» WORK REQUEST: From the records below, output exactly the lines running from the line containing "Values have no" through the line containing "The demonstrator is", and no others.
** Opening RECORDS FOR PROCESSING block **
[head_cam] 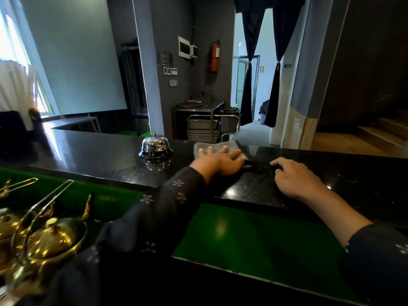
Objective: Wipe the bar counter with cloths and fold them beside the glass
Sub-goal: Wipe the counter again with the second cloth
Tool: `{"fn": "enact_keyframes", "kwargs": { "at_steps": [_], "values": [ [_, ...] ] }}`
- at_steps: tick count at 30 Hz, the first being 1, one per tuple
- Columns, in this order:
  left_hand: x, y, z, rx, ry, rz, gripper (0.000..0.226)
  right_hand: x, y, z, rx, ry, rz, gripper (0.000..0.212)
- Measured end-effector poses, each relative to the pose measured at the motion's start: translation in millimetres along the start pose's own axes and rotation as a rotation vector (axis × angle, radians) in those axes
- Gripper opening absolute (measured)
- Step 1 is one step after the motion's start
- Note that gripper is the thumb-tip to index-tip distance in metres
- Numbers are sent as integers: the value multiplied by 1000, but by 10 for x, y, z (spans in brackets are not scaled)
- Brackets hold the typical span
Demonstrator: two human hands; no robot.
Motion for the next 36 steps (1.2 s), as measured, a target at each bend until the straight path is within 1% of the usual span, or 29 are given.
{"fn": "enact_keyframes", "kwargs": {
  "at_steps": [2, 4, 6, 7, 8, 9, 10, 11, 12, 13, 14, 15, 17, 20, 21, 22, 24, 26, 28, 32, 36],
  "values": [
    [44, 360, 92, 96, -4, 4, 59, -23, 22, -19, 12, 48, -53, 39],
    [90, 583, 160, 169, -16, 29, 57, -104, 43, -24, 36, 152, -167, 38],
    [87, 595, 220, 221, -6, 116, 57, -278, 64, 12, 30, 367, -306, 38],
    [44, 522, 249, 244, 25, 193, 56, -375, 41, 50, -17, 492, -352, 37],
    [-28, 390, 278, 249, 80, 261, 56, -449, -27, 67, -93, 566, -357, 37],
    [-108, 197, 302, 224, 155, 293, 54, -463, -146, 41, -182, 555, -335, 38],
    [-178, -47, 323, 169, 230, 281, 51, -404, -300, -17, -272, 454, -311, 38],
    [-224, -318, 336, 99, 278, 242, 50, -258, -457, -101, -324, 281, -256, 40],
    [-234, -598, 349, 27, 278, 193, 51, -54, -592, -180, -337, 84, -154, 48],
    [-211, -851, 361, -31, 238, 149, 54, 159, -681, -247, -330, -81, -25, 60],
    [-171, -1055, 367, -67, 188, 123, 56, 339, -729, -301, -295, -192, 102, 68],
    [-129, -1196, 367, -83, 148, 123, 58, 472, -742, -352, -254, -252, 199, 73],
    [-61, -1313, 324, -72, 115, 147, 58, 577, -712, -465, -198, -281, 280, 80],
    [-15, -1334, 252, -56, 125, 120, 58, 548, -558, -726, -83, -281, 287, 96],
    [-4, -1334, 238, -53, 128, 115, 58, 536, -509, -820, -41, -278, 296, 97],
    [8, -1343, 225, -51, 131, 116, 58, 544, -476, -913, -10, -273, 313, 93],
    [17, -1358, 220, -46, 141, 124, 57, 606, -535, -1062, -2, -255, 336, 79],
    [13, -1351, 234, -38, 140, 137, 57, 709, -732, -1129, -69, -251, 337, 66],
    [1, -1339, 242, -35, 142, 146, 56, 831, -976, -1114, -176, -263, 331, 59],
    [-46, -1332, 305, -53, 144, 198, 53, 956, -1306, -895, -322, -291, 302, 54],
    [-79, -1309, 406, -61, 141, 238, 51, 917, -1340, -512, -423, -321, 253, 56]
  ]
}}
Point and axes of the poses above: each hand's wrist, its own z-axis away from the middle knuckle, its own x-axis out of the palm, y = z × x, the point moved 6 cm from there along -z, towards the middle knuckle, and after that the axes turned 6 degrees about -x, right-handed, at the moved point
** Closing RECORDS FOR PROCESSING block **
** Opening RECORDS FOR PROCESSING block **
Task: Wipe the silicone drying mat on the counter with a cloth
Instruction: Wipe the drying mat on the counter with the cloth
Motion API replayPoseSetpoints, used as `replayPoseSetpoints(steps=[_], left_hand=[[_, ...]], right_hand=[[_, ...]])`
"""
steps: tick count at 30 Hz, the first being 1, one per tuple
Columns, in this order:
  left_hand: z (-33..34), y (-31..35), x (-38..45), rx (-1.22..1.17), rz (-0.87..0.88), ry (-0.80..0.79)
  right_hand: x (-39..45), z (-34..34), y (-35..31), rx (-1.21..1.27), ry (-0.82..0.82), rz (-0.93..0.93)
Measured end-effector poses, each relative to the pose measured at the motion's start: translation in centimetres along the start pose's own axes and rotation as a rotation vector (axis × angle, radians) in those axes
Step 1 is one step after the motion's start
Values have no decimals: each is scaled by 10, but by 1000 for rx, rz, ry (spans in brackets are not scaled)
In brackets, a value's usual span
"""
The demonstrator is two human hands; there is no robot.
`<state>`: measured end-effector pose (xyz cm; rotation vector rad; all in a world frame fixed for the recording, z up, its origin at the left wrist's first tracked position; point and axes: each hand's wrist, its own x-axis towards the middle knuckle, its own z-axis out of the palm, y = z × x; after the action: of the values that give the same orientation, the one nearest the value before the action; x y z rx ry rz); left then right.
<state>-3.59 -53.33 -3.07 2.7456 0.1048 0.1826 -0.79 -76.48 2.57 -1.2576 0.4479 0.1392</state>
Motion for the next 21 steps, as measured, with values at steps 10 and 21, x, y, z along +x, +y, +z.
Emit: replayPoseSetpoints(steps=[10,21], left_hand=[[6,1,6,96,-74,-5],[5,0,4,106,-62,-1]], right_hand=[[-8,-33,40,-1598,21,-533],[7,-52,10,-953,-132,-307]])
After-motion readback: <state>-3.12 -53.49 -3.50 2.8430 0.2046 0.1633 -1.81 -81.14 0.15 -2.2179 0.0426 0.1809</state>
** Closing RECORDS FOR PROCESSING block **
» EXERCISE ANSWER:
Values have no decimals: each is scaled by 10, but by 1000 for rx, rz, ry (spans in brackets are not scaled)
In brackets, a value's usual span
"""
The demonstrator is two human hands; there is no robot.

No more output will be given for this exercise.